Similarity based bulk labeling is a powerful feature that makes the data labeling process much more efficient. With this feature, Labelator.io automatically shows you how many similar documents have not been labeled yet. This can greatly improve the labeling speed since unlike other annotation software, Labelator.io allows you to label tens or even hundreds of similar documents with a single click. This saves a significant amount of time and effort, allowing you to focus on the most important task of providing accurate labels for your data.

Data observability

Another important problem Labelator.io help to solve is identification of potential problems in your data. The platform's built-in tools help you identify mislabels, inconsistencies and other issues that could negatively impact your model's performance. We do this by using the same backbone model used for prediction to generate semantical vectors that represents the training example in the same way as the model it self understands it. This helps you explore the data and seeing them through the lens of the AI.

Microtopic exploration and prediction analysis

Labelator.io automatically generates clusters of similar documents, called microtopics, across the entire semantic space. This feature is extremely helpful in understanding the content and labeling accuracy of your dataset. By using microtopics, you can explore what kind of data is in your dataset, and what the accuracy and labels are within each cluster. This allows you to quickly and easily identify any errors or inconsistencies in your data labels, and make the necessary adjustments.

Smart routing

One of the most powerful features of Labelator.io is its smart routing feature, which enables you to target potential problems when running a model in production.

This feature allows you to decide how the request will be handled by setting a threshold to semantic similarity to a certain topic, or to the training data that the model was trained on.

This allows you to automate the cases where the model is good at, and handle the weak spots manually. This helps you focus your effort where it is needed the most.

Backlog for reviewing edge cases from production

Based on your smart routing settings and thresholds, the data alongside the predictions, that have been selected for review are shown in backlog, where an operator can confirm, or correct them. The traditional approach here is to select a random sample of production data from the last period, review the predictions within the dataset and retrain the model. After evaluation of this model on some benchmark dataset, you'd deploy this version into production.

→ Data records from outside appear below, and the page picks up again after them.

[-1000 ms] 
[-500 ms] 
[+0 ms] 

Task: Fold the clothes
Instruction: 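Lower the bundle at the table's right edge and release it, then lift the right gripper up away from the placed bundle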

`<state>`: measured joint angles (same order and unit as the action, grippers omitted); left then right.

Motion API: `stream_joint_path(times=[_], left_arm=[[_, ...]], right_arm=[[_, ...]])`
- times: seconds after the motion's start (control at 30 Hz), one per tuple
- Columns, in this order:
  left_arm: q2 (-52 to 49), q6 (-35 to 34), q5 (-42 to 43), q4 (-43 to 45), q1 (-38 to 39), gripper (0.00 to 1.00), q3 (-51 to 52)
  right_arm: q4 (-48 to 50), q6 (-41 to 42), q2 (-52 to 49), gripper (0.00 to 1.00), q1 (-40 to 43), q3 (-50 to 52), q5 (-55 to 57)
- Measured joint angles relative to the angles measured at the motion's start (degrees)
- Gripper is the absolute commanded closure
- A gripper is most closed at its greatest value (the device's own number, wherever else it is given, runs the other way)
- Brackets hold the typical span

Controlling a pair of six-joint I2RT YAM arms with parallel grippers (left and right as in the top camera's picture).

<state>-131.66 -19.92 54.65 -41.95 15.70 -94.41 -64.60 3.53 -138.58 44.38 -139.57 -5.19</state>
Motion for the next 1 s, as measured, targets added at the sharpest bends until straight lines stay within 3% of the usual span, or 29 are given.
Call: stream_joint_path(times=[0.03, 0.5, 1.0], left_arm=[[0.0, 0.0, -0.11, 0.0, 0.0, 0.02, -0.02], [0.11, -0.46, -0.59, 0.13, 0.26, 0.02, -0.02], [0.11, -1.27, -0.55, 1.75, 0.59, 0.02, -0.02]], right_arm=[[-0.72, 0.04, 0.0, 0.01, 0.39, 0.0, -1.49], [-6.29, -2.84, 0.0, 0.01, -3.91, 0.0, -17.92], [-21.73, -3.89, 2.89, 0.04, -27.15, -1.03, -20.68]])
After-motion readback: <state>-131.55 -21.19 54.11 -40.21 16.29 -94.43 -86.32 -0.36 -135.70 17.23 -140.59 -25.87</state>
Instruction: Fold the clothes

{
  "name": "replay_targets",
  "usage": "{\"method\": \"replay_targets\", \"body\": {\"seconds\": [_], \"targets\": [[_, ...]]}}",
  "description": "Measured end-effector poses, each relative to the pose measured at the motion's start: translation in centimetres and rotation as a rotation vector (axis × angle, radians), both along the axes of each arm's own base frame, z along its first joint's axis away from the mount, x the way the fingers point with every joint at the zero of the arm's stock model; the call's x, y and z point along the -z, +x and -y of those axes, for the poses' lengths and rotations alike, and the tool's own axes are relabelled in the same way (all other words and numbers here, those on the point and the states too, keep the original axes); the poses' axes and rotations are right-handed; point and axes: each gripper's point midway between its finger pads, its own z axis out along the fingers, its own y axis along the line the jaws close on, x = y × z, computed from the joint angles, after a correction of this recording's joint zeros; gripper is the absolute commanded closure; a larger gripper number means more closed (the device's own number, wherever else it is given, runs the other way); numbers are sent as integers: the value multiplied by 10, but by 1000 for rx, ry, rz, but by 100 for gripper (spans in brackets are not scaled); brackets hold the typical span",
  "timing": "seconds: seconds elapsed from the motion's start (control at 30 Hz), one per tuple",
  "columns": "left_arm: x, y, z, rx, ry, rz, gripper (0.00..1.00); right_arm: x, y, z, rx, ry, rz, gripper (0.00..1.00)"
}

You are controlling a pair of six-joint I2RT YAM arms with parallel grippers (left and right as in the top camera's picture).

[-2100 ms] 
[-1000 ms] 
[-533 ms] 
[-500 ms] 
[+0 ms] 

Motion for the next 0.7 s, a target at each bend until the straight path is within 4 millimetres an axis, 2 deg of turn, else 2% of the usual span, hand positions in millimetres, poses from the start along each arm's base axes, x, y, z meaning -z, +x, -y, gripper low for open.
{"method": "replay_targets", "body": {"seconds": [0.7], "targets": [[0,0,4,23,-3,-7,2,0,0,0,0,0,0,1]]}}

There are two main problems with this approach:

  • The review process is extremely ineffective. Let say that you have a real accuracy of your model 80%. If that's true, your random sample would contain 80% of correctly predicted data and the model wont learn anything new on these data. But thanks to smart routing, Labelator.io offers a solutions to target just these 20% (or rather 30%, due to some overlap) that are very likely to be mishandled by the AI and by focusing purely on those, you are improving you model much faster!
  • Once you've corrected the 20% of your wrongly predicted data, you probably corrected tha data in the dataset. But these data are a real data from production system. These data are still incorrect in you master system and you should correct them as well. Unfortunately, it is very common that this will never happen due to technical and/or privacy constraints. Labelator.io integration options includes webhooks that you can connect with your master system so once the labels in you dataset are corrected, you can hook on these changes and correct the labels or decisions made in your primary system.